Le musée virtuel de la télévision


Toujours à Lift, Jean Burgess, chercheuse australienne, a présenté la recherche qu’elle a consacré à You Tube. Au départ, You Tube était un produit conçu par des développeurs qui n’avaient pas la moindre idée de ce qu’on pourrait faire avec ce système. Aujourd’hui, c’est une véritable communauté en ligne. 50% de son contenu a été produit par ses utilisateurs. Le 42% du contenu est traditionnel: il provient des télévisions. Les utilisateurs de You Tube archivent tout ce qui est digne d’être conservé à leurs yeux. You Tube est donc aussi un projet collectif d’archive culturelle. C’est le plus grand musée de la télévision et ce qui entre dans sa collection a été choisi par la communauté. Evidemment la communauté de You Tube se heurte au problème de la propriété intellectuelle.

Digital natives: mythe ou réalité?


Qu’en est-il des digital natives? Lift a tenté de répondre en y consacrant une session. Antonio Casilli, chercheur à l’EHESS, a montré que cette catégorie ne correspondait pas à une évidence du point de vue empirique. Il s’agirait d’une construction dues à des raisons économiques (les jeunes sont friands de produits à forte valeur ajoutée comme les jeux), culturelles (vision optimiste du futur) et démographique (exclusion sociale des seniors).

Dans la même session, un digital native est venu expliquer comment sa génération utilise Internet. Il nous a expliqué les attentes et pratiques des jeunes, forcément nés avec un ordinateur dans les mains. Tout d’abord, ils s’attendent à tout ce qu’ils trouvent sur le Net soit gratuit. La seule chose qu’ils payent est l’abonnement mensuel. Tout doit aussi être simple, rapide, facile. Ils baignent dans une information en temps réel, accessible constamment. Quant à Facebook, tout le monde l’utilise. Les jeunes ne sont pas préoccupés autrement par les problèmes liés à la vie privée. A la question de savoir s’il avait un sentiment d’addiction, posée par le public, notre jeune digital native a répondu par la négative.

Alors, ils existent, ces digital natives? Ce qui est certain, c’est que la question va disparaître avec le temps. De plus, il existera toujours dans la société des pratiques variables selon les individus.

Le futur des manifestations

Ce titre résume assez bien ma matinée à la Conférence Lift. J’ai tout d’abord participé à un atelier consacré aux changements induits par les nouvelles technologies dans l’organisation de conférences, de rencontres, animé par Gianfranco Chicco. Dans un passé récent, il fallait se déplacer physiquement pour assister à une conférence. Elle avait lieu dans un endroit bien circonscrit (un centre de congrès). Aujourd’hui, grâce à Internet, un cercle beaucoup plus large de personnes peuvent bénéficier des contenus qui sont présentées. Toute conférence qui se respecte a une plateforme Internet, qui peut être prolongée par diverses applications sur téléphone ou tablettes. Celui qui ne peut pas s’y rendre peut suivre les présentations et discussions sur le site, le plus souvent sous la forme d’un live stream. Les diaporamas sont mis en ligne. Les participants commentent ce qu’ils entendent sur leurs blogs (eh oui!) ou sur Twitter (#lift10).
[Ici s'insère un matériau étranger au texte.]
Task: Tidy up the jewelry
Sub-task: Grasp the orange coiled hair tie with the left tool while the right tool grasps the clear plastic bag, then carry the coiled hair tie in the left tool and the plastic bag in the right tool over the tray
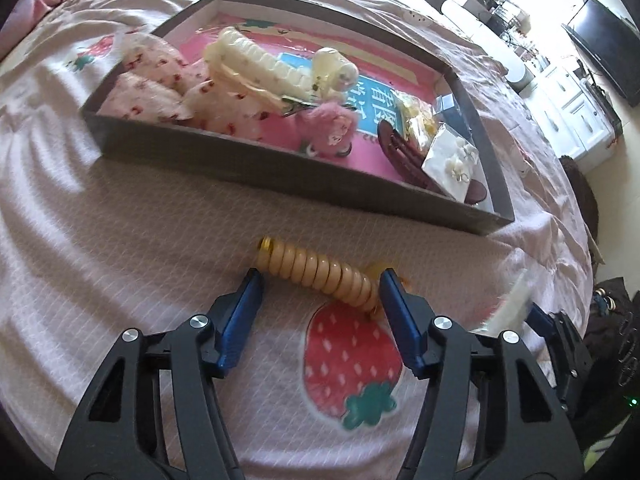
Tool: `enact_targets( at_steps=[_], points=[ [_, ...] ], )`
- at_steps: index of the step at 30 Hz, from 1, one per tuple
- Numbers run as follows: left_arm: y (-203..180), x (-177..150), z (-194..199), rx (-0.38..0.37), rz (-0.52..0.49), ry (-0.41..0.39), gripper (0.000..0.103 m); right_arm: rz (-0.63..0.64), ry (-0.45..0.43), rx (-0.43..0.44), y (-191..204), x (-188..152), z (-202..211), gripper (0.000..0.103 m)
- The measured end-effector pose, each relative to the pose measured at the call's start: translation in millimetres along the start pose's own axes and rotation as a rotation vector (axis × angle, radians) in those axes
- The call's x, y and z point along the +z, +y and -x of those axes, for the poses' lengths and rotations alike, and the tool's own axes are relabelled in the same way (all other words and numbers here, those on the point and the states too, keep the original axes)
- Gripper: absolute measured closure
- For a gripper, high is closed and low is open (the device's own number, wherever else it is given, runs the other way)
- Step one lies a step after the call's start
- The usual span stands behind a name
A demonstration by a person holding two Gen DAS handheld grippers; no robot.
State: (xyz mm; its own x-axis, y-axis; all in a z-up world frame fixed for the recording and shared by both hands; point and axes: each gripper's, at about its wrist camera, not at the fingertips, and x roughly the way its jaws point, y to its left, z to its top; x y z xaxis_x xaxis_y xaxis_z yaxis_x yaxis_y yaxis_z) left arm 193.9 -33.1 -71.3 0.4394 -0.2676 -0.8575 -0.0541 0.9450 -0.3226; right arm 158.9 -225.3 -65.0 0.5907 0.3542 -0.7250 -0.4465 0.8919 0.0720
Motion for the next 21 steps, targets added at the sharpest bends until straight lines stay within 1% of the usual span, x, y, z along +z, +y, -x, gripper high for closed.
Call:
enact_targets(
  at_steps=[2, 3, 4, 5, 6, 7, 9, 11, 15, 21],
  points=[
    [-4.5, 4.7, -4.7, 0.014, -0.008, -0.003, 0.061, -0.01, -0.008, -0.009, -5.6, 0.3, 3.0, 0.017],
    [-6.9, 6.8, -7.0, 0.023, -0.013, -0.005, 0.064, -0.015, -0.01, -0.01, -7.1, 0.5, 4.1, 0.017],
    [-7.7, 8.0, -8.4, 0.024, -0.015, -0.004, 0.07, -0.019, -0.013, -0.012, -8.5, 0.8, 5.2, 0.017],
    [-8.8, 9.2, -9.7, 0.029, -0.017, -0.008, 0.072, -0.024, -0.018, -0.015, -11.1, 1.1, 7.0, 0.017],
    [-9.5, 9.5, -9.5, 0.03, -0.02, -0.017, 0.08, -0.027, -0.02, -0.017, -11.8, 1.5, 8.2, 0.017],
    [-9.9, 9.7, -9.1, 0.03, -0.024, -0.021, 0.085, -0.031, -0.024, -0.017, -13.1, 1.6, 10.2, 0.017],
    [-11.9, 7.7, -4.0, 0.001, -0.032, -0.026, 0.085, -0.035, -0.032, -0.019, -14.0, 3.6, 12.8, 0.017],
    [-15.0, 4.9, 1.7, -0.007, -0.053, -0.038, 0.091, -0.038, -0.04, -0.019, -15.3, 5.6, 15.2, 0.017],
    [-20.2, 0.1, 19.1, -0.039, -0.077, -0.071, 0.09, -0.039, -0.056, -0.017, -16.1, 10.8, 20.0, 0.017],
    [-28.4, -0.4, 44.9, -0.045, -0.127, -0.135, 0.09, -0.03, -0.076, -0.016, -14.9, 19.8, 27.4, 0.017]
  ],
)
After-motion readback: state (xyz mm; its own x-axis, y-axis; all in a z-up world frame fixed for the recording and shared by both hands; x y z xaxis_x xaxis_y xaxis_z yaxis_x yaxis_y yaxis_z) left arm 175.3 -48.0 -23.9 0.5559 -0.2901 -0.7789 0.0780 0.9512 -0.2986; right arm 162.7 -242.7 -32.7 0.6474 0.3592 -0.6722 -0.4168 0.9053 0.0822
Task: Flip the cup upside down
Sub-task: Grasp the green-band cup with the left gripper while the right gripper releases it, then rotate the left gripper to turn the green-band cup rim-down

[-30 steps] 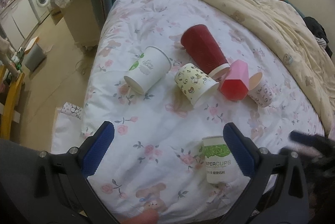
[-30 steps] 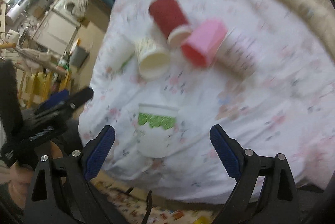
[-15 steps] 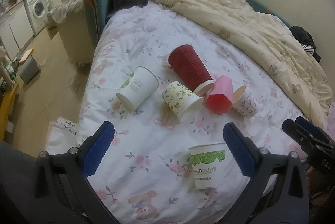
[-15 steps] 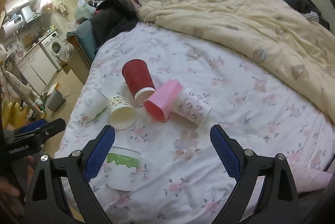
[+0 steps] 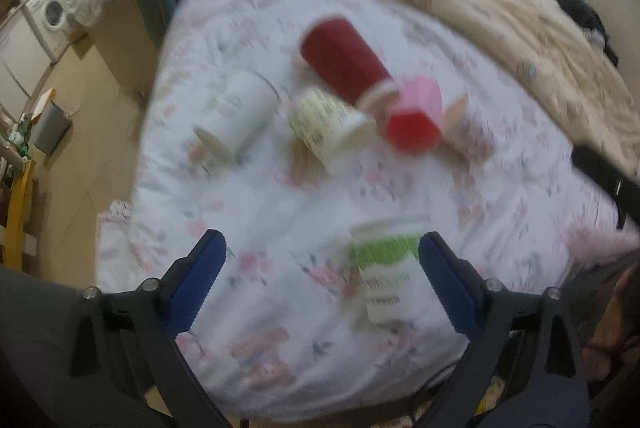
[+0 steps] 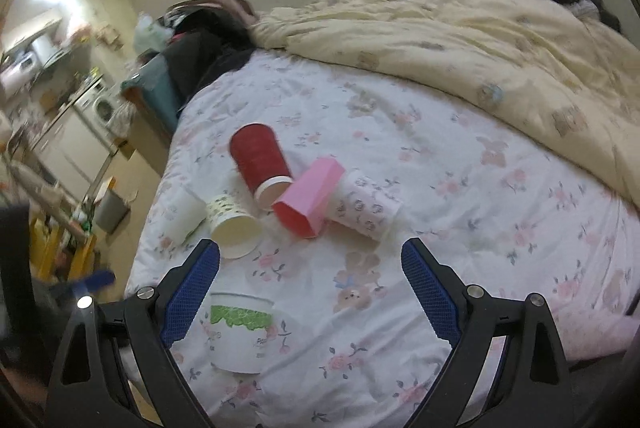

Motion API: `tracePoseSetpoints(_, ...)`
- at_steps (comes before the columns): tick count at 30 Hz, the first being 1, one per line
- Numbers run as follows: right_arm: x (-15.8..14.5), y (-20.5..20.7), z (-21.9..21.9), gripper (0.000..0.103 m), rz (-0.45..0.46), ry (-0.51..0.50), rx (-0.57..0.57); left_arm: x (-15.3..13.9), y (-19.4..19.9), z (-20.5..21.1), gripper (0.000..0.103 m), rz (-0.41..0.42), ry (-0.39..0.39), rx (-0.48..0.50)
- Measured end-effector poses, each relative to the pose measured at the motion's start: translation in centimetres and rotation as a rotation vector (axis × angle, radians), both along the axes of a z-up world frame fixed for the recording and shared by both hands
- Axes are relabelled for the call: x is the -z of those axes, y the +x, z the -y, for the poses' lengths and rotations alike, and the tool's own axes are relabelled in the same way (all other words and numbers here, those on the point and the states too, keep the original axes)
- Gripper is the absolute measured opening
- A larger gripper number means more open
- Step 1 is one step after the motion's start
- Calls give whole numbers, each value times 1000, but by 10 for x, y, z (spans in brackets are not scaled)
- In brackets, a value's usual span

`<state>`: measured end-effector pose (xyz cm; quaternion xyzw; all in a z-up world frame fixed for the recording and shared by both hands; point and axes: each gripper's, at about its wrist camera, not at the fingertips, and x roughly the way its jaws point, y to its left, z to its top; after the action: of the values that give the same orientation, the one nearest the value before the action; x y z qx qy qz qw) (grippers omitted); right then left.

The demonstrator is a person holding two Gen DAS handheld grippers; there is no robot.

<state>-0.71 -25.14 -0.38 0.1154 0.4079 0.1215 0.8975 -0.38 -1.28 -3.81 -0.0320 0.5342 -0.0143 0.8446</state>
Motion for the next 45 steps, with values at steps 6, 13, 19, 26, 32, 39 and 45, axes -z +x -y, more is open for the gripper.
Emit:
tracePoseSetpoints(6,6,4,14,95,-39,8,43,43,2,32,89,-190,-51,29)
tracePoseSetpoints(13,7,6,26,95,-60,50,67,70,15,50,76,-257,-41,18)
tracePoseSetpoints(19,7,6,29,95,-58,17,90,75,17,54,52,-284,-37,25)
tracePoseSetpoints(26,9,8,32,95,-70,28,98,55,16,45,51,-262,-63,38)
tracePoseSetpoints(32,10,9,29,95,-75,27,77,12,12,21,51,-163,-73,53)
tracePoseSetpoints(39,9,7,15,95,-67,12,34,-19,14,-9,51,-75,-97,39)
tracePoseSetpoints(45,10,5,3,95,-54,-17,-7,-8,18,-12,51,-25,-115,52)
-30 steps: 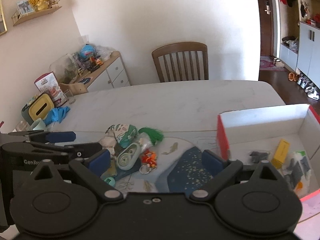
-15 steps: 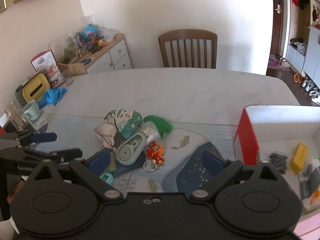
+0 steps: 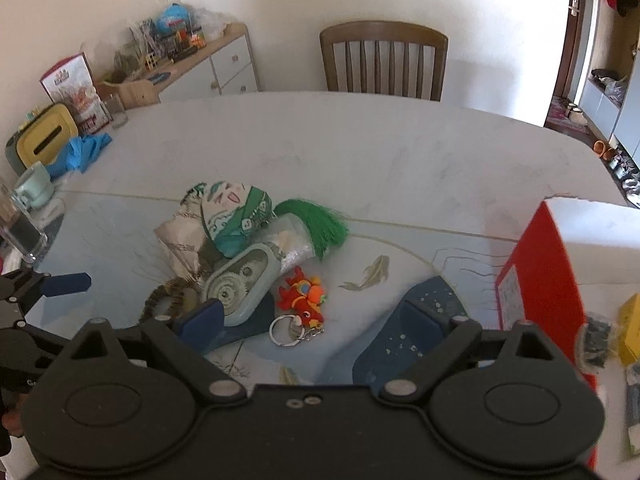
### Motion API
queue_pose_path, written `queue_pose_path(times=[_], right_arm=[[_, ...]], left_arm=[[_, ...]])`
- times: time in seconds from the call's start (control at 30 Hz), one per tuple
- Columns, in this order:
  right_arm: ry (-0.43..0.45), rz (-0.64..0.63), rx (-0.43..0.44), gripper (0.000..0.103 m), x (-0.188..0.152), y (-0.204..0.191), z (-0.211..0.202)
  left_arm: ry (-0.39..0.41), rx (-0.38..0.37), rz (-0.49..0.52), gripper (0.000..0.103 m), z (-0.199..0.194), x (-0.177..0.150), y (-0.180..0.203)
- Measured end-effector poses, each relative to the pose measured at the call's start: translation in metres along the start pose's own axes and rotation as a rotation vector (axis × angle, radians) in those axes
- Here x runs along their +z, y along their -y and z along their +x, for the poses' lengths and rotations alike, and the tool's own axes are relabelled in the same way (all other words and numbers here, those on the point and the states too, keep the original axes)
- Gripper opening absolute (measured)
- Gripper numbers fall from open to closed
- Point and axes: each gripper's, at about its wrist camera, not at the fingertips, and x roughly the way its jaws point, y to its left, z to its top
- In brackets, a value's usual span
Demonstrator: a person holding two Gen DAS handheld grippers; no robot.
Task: Organize objects
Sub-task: 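Grasp the brown bead bracelet with left tool while right tool grasps red parrot keychain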
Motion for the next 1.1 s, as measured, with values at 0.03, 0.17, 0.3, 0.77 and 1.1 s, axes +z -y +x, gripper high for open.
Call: queue_pose_path(times=[0.03, 0.17, 0.3, 0.77, 1.1], right_arm=[[-0.009, -0.005, 0.000, 0.092, -0.001, 0.000, 0.004], [-0.043, -0.031, -0.002, 0.090, -0.003, -0.003, 0.020], [-0.066, -0.062, -0.001, 0.086, -0.004, -0.005, 0.034], [-0.115, -0.124, 0.016, 0.064, -0.002, -0.010, 0.068], [-0.091, -0.149, 0.019, 0.048, -0.003, -0.013, 0.070]], left_arm=[[-0.003, 0.000, 0.003, 0.103, 0.003, 0.002, 0.000], [-0.004, -0.011, 0.015, 0.103, 0.011, 0.002, 0.003], [0.004, -0.020, 0.037, 0.102, 0.016, 0.000, 0.007], [0.019, -0.071, 0.071, 0.074, 0.021, 0.000, 0.009], [0.001, -0.132, 0.087, 0.033, 0.023, -0.003, 0.014]])
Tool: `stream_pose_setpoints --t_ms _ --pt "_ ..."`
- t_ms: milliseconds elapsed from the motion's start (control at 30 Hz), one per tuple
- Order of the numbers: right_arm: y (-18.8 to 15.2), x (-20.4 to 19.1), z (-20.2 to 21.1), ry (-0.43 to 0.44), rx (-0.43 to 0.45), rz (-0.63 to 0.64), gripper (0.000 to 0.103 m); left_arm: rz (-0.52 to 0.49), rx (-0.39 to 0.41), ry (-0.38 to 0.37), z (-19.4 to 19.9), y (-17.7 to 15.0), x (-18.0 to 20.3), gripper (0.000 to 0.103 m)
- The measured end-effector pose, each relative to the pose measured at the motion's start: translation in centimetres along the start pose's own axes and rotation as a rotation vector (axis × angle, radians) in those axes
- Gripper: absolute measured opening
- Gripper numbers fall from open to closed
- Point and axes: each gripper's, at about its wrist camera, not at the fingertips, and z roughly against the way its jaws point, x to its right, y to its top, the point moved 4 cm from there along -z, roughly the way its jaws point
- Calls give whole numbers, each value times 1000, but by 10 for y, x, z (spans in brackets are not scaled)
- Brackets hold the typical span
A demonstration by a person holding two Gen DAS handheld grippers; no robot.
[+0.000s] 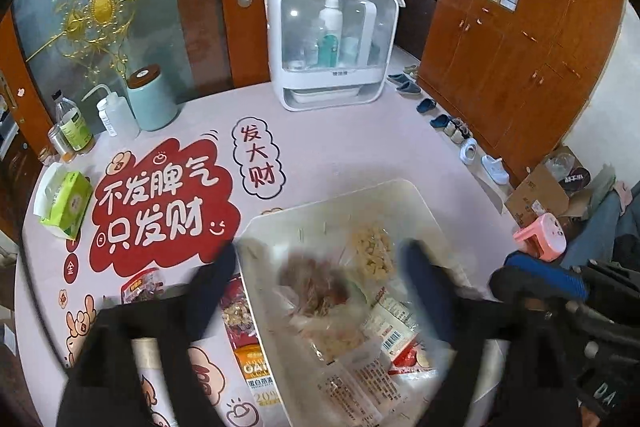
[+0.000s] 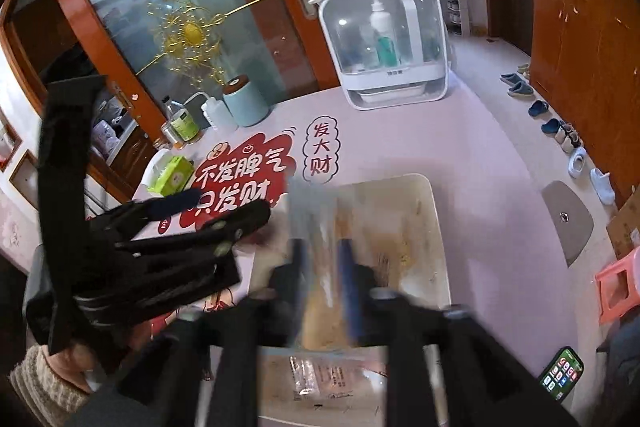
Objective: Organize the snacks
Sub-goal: 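Carry the nut bag and bread bag into the white tray and open both grippers, then move both grippers out of the tray toward the remaining snacks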
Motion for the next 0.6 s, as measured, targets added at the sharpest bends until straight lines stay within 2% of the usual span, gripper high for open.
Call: stream_pose_setpoints --t_ms 33,67,167,600 --pt "0 2 -1 -35 8 -4 65 4 12 11 1 0 -3 99" --pt "1 4 -1 -62 22 -8 72 6 17 18 3 0 -6 99" --pt "2 4 0 -28 29 -21 72 18 2 24 4 0 -15 99" --pt "-2 -17 11 -58 48 14 72 28 34 48 35 -7 -39 99"
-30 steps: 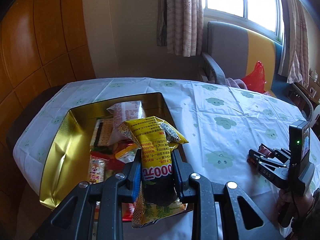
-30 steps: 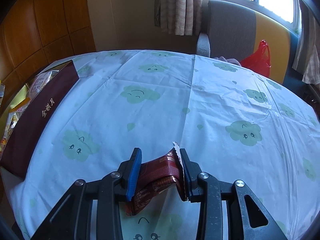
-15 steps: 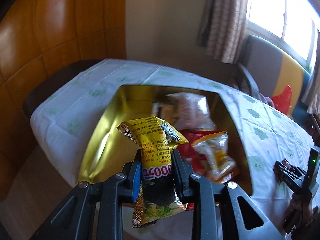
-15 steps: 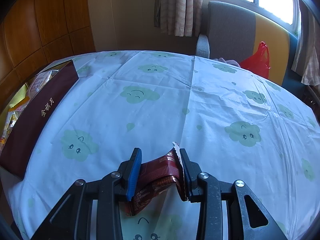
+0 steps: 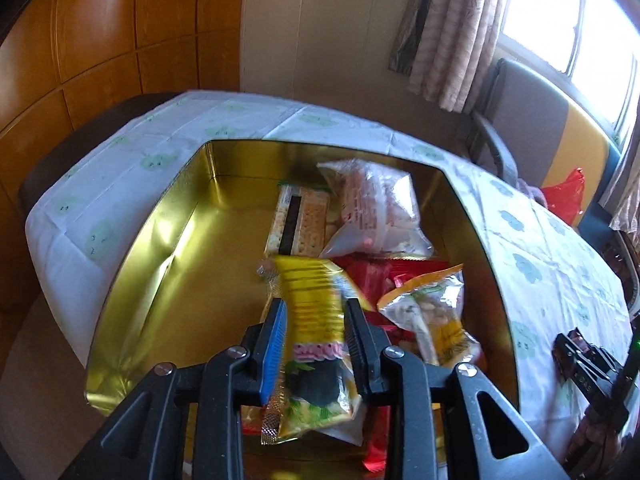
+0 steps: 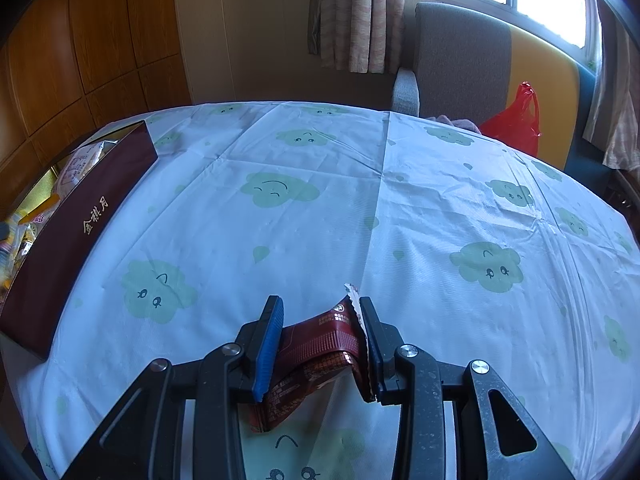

Le temps a éclaté aussi: la plateforme permet aux participants d’interagir entre eux avant le premier jour, quand ils n’organisent pas le contenu en faisant des propositions et en les soumettant au vote. Quel est donc encore l’intérêt de participer physiquement à une manifestation comme Lift? L’animateur de l’atelier l’a bien dit: si le contenu est important, c’est l’expérience qui est déterminante. Les organisateurs doivent tout entreprendre pour que les gens qui viennent assister à une conférence vivent une expérience (intéressante, inoubliable, …). Bien souvent, la qualité de cette expérience se joue en dehors des présentations. Il faut favoriser les rencontres entre les gens, éviter que les participants ne parlent qu’avec ceux qu’ils connaissent déjà. Il faut mettre en place des systèmes permettant aux gens d’apporter leurs contributions. Les manifestations ne sont donc pas mis en danger par les nouvelles technologie: leur statut d’expérience les enlève de la liste des institutions mis à mal par Internet. En même temps, leur impact devient plus grand, car le Web joue une caisse de résonance. Aujourd’hui nous pouvons tous profiter des conférences sur Internet les plus importantes en ne nous rendant qu’à certaines d’entre elles.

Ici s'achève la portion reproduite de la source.